Saved data entries
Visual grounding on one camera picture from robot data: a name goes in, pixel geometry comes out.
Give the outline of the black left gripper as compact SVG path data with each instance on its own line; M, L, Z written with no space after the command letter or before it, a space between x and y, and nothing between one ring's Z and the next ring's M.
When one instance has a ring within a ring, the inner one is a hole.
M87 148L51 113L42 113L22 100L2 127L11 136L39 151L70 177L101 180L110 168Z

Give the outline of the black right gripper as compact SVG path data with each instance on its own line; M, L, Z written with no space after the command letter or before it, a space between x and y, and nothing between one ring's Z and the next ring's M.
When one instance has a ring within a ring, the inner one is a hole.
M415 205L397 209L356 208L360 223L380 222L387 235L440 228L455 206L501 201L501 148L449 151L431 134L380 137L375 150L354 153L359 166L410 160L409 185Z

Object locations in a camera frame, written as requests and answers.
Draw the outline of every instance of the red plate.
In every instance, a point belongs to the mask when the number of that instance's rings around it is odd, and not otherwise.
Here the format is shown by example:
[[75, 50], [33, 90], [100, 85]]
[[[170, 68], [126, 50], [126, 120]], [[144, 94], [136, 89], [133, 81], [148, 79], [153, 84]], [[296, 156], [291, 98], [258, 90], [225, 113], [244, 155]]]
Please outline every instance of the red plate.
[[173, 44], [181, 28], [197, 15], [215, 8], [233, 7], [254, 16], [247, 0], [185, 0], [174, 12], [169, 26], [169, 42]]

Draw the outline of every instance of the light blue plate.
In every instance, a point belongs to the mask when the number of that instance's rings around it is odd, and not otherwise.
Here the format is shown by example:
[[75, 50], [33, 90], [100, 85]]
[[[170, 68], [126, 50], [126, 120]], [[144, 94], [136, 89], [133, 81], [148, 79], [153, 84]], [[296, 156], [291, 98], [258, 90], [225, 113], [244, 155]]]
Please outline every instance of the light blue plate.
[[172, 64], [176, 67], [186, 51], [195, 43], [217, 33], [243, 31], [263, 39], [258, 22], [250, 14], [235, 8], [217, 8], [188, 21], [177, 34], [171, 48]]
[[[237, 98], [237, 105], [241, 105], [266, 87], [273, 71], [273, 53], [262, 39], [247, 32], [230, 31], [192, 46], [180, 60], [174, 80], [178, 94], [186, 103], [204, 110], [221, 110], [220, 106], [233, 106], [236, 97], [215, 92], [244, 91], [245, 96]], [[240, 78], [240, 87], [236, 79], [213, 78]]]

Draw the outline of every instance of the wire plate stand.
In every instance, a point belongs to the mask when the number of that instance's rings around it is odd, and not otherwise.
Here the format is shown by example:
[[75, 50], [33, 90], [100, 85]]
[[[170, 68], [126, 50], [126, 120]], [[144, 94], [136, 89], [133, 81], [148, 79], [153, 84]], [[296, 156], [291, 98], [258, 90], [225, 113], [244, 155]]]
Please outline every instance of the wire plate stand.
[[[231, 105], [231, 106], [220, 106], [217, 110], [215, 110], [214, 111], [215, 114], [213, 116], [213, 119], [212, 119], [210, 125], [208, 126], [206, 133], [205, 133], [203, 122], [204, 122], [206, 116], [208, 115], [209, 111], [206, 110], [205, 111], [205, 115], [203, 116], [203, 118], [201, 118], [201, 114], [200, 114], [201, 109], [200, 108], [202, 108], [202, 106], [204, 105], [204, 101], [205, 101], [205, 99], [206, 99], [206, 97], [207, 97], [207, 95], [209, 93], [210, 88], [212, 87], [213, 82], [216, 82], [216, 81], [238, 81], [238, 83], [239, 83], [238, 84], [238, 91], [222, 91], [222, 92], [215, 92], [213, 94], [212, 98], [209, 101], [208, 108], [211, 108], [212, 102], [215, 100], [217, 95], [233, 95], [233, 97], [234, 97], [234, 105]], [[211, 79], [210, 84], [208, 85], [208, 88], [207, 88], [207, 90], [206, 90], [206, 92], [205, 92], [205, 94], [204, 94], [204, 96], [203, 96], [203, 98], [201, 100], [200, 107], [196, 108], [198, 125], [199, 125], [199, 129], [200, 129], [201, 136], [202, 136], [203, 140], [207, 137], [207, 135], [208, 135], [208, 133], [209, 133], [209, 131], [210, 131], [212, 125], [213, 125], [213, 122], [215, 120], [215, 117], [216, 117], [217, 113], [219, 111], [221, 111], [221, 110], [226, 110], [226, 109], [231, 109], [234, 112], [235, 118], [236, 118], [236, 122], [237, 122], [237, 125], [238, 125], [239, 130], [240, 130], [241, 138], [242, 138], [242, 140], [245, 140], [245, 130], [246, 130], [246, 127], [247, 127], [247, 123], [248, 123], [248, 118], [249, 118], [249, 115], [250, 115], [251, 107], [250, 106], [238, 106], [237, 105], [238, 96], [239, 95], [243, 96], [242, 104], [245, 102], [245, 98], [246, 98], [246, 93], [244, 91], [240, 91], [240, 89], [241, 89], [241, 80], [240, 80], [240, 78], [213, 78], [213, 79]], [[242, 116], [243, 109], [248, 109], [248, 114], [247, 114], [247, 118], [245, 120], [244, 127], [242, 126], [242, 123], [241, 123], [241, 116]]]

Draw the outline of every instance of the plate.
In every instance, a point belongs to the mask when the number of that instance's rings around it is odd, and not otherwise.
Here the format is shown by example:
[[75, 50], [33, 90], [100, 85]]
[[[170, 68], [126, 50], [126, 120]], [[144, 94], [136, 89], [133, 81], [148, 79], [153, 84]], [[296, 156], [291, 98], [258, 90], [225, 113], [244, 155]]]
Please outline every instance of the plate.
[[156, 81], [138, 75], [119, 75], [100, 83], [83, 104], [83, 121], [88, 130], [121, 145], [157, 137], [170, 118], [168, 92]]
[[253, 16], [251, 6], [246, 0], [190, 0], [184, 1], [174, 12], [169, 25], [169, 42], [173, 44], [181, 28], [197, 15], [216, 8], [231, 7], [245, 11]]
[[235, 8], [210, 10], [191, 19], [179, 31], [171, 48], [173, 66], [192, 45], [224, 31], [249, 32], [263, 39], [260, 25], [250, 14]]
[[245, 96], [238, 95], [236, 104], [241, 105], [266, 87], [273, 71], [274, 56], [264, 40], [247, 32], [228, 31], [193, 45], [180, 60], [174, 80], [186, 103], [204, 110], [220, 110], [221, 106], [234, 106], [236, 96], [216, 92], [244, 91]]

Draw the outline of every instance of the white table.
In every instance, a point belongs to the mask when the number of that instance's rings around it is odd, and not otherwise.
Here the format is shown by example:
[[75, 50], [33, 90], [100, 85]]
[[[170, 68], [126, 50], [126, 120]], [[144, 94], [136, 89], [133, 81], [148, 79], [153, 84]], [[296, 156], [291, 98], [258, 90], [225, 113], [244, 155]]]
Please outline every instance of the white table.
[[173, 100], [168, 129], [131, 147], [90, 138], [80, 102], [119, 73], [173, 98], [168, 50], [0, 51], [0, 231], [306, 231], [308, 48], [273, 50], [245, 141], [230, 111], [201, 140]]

Task goal: Copy out every line of the records that the string "each" appears in.

Answer for this exercise:
Give the outline of the black left gripper as compact SVG path data with each instance on its own line; M, L, Z written with no space after the command letter or before it, a space between x and y, and nothing between one ring's Z and the next ring's M.
Give the outline of the black right gripper as compact SVG path data with each instance on its own line; M, L, Z written with no space after the command letter or before it, a space between x and y, and nothing between one ring's Z and the next ring's M.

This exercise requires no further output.